Joaquín Costa da en todos los sentidos la talla de profeta desequilibrado y metido, como Unamuno, a "teólogo político". No sabemos muy bien lo que hizo, pero es magnífica la hilarante anécdota de los baturros navajeros de los que se rodeaba. Más adelante, y junto a los anacronismos dogmáticos de Américo Castro, en una polémica que ahora se nos descubre absurda, destaca la figura cómica del "caballero abulense" Claudio Sánchez Albornoz. Todos ellos aparecen ridículos como maestros a una generación que no los tuvo.
La pretendida crítica de Ortega a la modernidad (¿a qué modernidad?) se transforma en "alergia" a la misma en el caso de su discípulo Maravall.Tampoco salen mejor librados Díez del Corral, Jaime Vicens Vives y el propio Laín Entralgo, en su papel de "ideólogo falangista". Las últimas líneas del libro apuntan a que tenemos una deuda con ellos. De haberla reconocido quizá el tono hubiera sido distinto.
El autor asegura que algunas de las páginas de este libro se "forjaron" en el Instituto Ortega y Gasset. Lo cierto es que las dedicadas a él en el capítulo "Eadem sed aliter" sorprenden por la frivolidad y agresividad gratuitas. Como parece que se ha abierto la veda de Ortega viene a ser recurrente ya esa extraña fijación por la "virilidad orteguiana" (al parecer su mayor legado como intelectual), todo ello aderezado con sabrosos detalles que ponen de relieve el verdadero talante casticista de Ortega y su vocación de mujeriego. Si menciona la Crítica de la razón pura no es para destacar las lecturas del filósofo sino a propósito de su "fascinación por los zoológicos".
El temor que tenía Ortega a que resbalaran sobre sus metáforas se confirma aquí al confundirlas con las creencias, al no apreciar su dimensión teórica y existencial y servir de elemento descalificador.

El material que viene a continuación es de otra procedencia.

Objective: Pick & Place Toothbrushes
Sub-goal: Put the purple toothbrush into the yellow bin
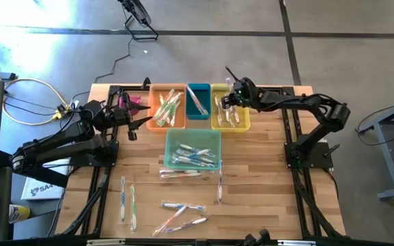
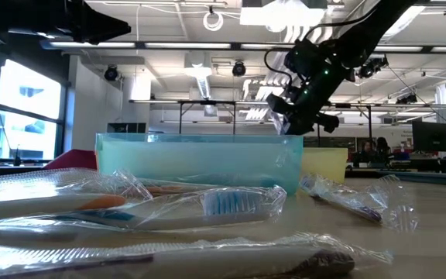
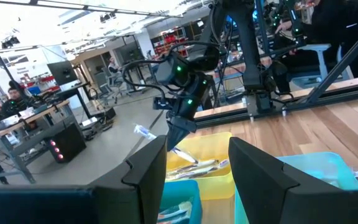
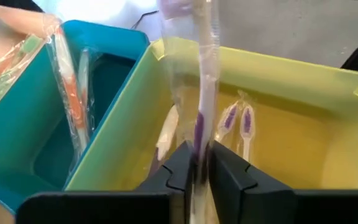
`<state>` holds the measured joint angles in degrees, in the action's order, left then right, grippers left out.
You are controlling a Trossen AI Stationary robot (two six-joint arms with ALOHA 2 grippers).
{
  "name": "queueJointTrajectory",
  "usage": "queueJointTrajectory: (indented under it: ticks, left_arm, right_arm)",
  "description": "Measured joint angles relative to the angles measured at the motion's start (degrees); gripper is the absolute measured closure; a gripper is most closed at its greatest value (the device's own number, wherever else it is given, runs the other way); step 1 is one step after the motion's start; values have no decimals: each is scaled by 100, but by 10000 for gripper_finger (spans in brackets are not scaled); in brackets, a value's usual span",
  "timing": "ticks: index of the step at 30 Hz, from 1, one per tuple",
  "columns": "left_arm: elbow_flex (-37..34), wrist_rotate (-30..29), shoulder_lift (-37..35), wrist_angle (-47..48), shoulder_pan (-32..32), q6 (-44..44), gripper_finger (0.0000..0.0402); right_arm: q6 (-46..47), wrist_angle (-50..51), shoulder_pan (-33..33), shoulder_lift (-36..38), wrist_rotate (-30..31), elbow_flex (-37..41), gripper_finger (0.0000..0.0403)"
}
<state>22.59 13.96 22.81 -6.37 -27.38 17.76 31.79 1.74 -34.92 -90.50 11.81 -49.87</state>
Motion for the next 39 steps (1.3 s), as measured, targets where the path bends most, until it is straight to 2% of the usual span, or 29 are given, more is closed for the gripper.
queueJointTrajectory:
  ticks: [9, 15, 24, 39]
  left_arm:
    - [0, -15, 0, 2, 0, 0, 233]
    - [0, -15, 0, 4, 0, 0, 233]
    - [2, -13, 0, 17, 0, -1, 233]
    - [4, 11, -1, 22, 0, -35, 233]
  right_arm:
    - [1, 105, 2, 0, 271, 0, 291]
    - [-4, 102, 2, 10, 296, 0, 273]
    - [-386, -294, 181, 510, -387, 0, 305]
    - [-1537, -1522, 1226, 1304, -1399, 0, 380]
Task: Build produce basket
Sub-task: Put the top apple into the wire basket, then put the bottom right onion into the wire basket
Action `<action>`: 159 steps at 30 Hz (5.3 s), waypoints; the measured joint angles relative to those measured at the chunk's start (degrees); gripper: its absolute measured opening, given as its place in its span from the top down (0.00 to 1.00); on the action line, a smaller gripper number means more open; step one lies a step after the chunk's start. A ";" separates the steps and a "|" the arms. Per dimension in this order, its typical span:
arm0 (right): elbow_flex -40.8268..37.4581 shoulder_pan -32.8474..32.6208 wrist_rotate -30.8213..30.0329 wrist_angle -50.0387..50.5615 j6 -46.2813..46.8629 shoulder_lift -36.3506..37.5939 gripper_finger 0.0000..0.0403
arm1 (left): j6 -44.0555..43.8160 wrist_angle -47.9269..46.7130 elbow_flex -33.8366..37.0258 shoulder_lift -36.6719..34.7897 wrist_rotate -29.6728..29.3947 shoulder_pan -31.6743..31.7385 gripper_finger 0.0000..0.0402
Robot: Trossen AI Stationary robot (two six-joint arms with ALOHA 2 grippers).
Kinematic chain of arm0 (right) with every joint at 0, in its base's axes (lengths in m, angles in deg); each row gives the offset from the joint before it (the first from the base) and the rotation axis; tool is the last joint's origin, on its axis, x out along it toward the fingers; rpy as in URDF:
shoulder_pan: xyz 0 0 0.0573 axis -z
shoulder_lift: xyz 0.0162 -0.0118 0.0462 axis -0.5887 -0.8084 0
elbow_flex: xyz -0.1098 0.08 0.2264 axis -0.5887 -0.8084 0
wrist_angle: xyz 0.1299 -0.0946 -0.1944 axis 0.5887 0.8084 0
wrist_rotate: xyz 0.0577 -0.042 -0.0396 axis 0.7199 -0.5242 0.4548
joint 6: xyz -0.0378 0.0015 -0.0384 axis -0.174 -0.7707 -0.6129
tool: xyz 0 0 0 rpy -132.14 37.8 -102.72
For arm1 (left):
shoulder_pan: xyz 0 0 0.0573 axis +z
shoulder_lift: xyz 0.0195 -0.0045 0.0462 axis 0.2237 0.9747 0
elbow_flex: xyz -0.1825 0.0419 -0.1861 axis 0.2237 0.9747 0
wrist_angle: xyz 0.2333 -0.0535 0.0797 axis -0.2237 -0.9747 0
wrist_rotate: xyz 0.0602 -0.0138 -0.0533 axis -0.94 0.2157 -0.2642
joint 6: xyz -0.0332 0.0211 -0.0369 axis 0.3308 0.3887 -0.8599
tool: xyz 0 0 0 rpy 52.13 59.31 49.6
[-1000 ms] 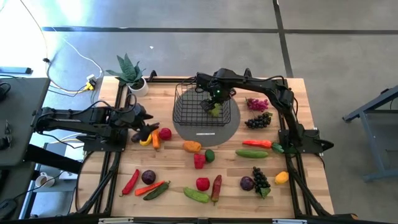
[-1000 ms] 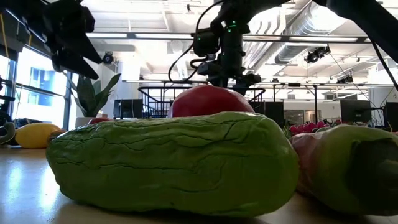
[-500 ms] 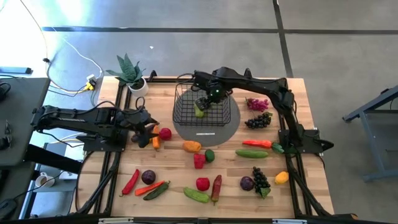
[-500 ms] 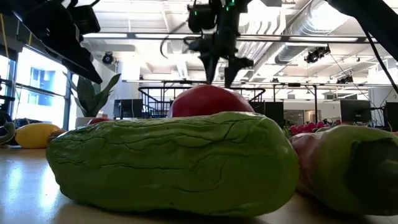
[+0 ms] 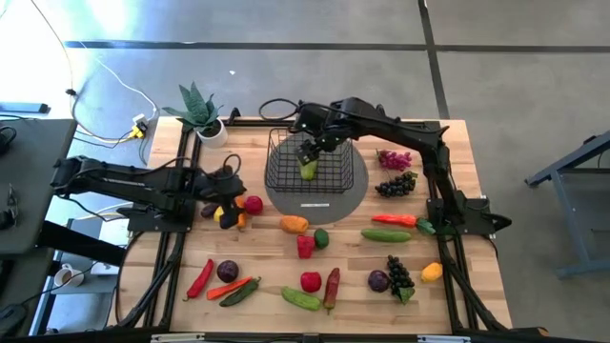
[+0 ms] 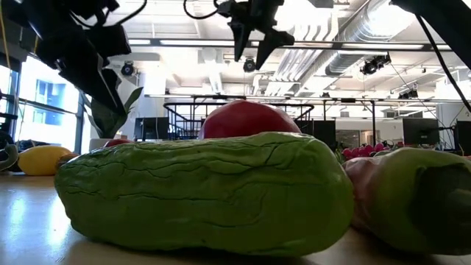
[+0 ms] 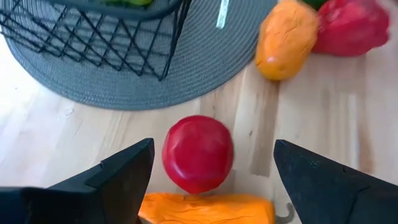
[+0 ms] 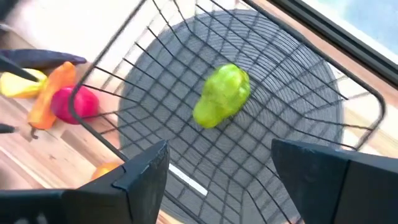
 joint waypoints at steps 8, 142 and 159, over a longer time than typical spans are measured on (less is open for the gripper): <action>-1.66 -0.56 0.07 0.78 0.40 -0.08 0.35 | 3.81 2.70 0.00 6.48 -1.23 0.02 0.20; -0.08 -11.23 -4.71 7.84 -0.87 4.65 0.35 | 2.96 19.35 -18.12 23.36 2.01 21.57 0.16; -20.41 -22.91 -1.76 7.83 17.00 13.13 0.35 | -0.24 9.23 -18.12 15.27 10.64 17.07 0.16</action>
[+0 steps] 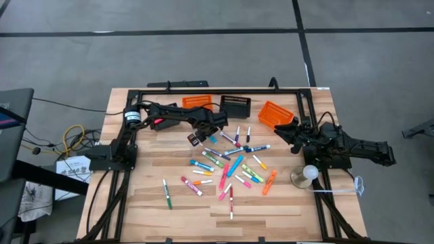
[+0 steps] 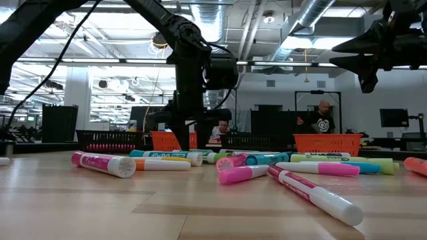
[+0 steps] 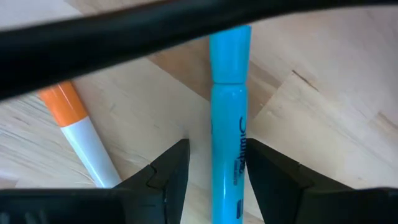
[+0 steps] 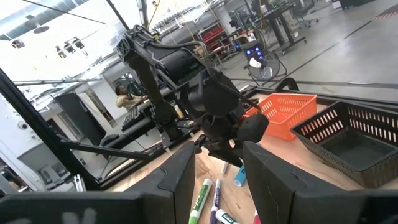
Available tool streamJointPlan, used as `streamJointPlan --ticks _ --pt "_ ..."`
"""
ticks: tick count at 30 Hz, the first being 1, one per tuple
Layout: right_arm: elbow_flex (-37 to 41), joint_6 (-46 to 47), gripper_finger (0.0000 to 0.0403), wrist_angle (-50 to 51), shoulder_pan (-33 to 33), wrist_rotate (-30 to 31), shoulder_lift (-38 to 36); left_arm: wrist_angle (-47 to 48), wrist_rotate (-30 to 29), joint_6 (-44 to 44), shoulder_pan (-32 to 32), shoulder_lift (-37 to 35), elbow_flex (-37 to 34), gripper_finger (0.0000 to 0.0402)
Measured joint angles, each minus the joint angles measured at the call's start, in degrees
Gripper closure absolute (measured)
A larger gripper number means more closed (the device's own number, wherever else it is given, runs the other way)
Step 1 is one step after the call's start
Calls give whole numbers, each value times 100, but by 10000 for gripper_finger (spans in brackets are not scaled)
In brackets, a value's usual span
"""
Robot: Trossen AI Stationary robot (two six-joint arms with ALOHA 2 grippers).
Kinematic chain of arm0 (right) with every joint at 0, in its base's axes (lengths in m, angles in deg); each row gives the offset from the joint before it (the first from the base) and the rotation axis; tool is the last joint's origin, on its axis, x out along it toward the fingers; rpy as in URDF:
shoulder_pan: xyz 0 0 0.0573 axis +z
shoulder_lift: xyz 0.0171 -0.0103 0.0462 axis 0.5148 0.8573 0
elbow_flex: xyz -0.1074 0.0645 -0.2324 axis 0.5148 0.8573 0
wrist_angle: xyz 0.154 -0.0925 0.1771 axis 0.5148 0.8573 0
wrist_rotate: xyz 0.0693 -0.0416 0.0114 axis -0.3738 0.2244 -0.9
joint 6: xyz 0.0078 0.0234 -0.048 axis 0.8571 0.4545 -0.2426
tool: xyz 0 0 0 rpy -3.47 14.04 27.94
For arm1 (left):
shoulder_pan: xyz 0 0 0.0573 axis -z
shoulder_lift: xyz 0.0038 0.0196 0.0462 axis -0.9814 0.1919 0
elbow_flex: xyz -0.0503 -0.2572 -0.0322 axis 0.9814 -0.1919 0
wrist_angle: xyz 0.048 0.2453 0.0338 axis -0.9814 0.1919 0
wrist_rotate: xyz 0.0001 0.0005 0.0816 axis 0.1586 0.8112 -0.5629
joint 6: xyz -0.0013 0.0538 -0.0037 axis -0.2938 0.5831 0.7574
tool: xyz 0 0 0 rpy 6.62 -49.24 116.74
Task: Pick & Place Markers
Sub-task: Put the top blue highlighter pen into the left black bin
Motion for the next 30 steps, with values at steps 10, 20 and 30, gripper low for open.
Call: streamJointPlan --ticks 10,20,30 --pt "0 0 278 0 0 0 0 -6 -323 5 97 5 -9 243" --pt "0 0 278 0 0 0 0 -76 -721 128 304 -4 -202 243" --pt "0 0 278 0 0 -2 0 -80 -812 113 297 0 -232 243"
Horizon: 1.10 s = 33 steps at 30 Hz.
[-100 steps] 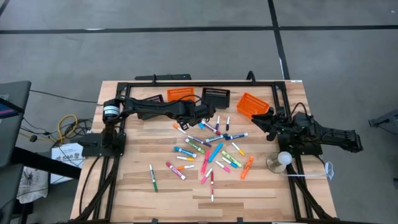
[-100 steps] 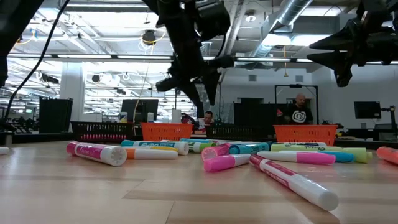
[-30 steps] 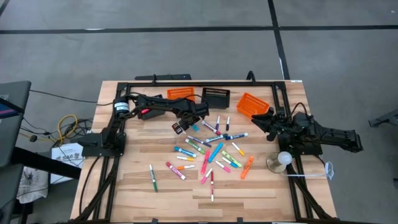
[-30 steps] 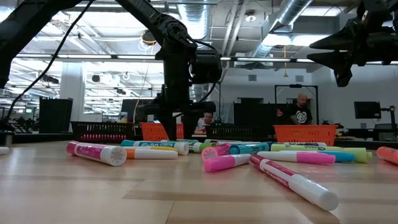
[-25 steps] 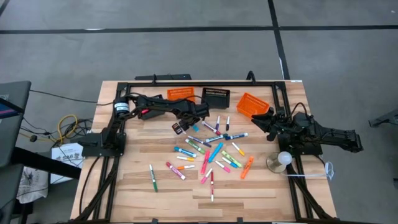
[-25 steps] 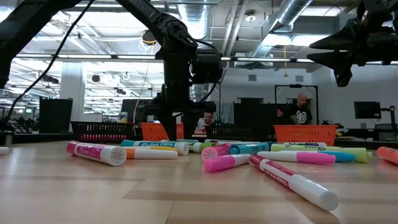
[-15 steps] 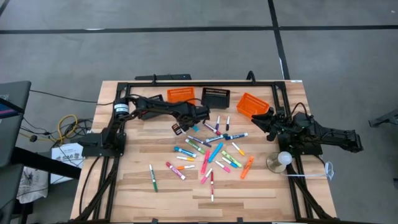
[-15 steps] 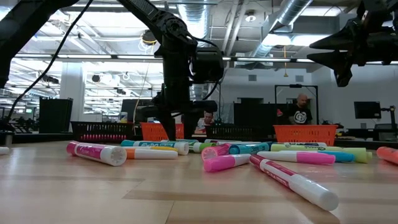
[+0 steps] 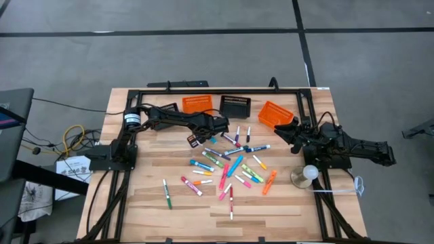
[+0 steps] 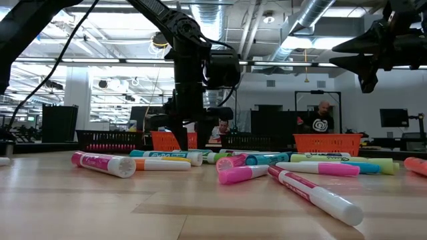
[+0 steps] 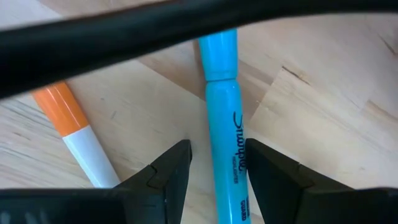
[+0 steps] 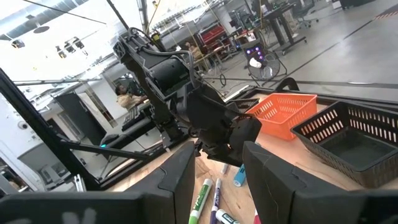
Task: Pick & Place Markers
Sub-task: Put the top blue highlighter pen into the left black bin
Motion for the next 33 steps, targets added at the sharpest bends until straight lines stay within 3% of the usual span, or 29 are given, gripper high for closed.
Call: streamJointPlan --ticks 15,26,33 --pt "0 0 278 0 0 0 0 -15 -31 276 -25 7 -4 246" --pt "0 0 278 0 0 0 0 -35 -84 152 -33 2 -11 336" --pt "0 0 278 0 0 0 0 -90 -200 149 -24 -4 -12 314"
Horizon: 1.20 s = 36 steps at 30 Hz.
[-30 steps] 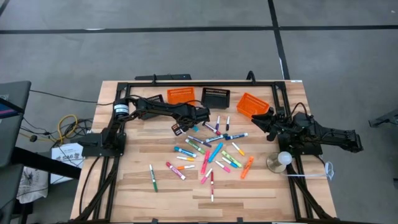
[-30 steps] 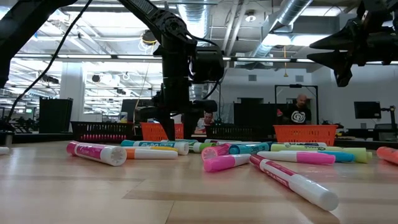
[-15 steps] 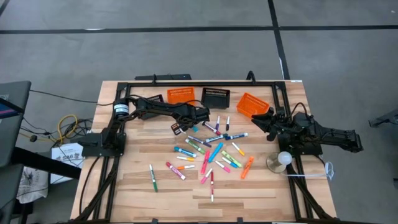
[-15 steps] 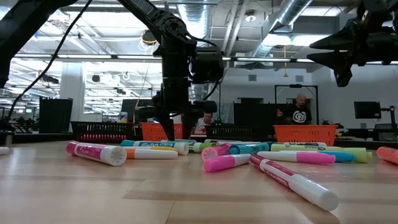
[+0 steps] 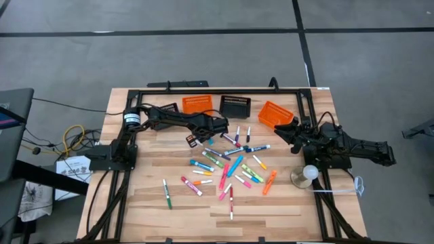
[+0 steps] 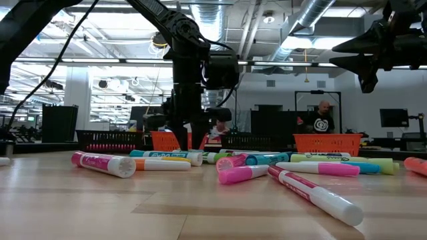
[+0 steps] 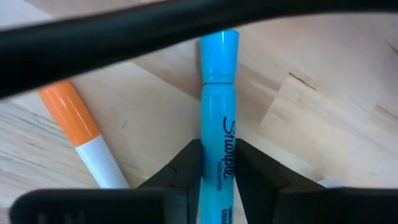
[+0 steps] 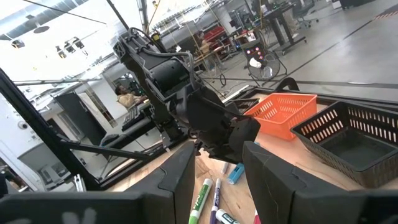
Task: Pick & Place Markers
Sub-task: Put the top blue highlighter pen into the left black bin
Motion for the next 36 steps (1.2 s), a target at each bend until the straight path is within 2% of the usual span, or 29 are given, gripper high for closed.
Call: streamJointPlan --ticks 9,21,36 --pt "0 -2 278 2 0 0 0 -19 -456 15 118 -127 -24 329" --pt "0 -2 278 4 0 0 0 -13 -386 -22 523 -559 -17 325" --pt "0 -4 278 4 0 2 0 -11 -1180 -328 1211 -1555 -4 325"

Si se hubiera hecho una lectura detenida de la obra quizá no se despachara el ¿Qué es filosofía? como "un perfecto ejercicio histriónico". Despúes de ridiculizar su socialismo y liberalismo, al final Ortega acaba como un "conservador de un género inédito", con peregrinas asociaciones y errores (suponemos que también erratas) referidos a autores como Jönger.
En esos cruces caóticos puede afirmar, sin más, que "Ortega es, pues, un crítico de la modernidad liberal y democrática; de la razón ilustrada y de la idea de progreso". Para hacerse una idea de por dónde van los tiros baste señalar que al escribir su frase "los últimos años de Ortega tienen mucho de tragedia" nos remite al libro de Gregorio Morán, bien es cierto que con alguna reserva.
Frente al dicho de que la vida del pensador es su obra, aquí es al revés. Es cierto que no hay que separarlas, pero la anécdota psicológica encubre el análisis de estos y otros intelectuales en torno al problema de España. Se nos informa puntualmente sobre sus manías, pero se nos ahorra el análisis a fondo de la obra. También es cierto que el título alude a una novela. Se había prometido distancia, pero las filias y fobias (más éstas que aquellas) se proyectan en una escritura a cuyo término no acabamos de saber en qué consistía el problema de España por el que estaban obsesionados, pero sí que eran unos obsesos.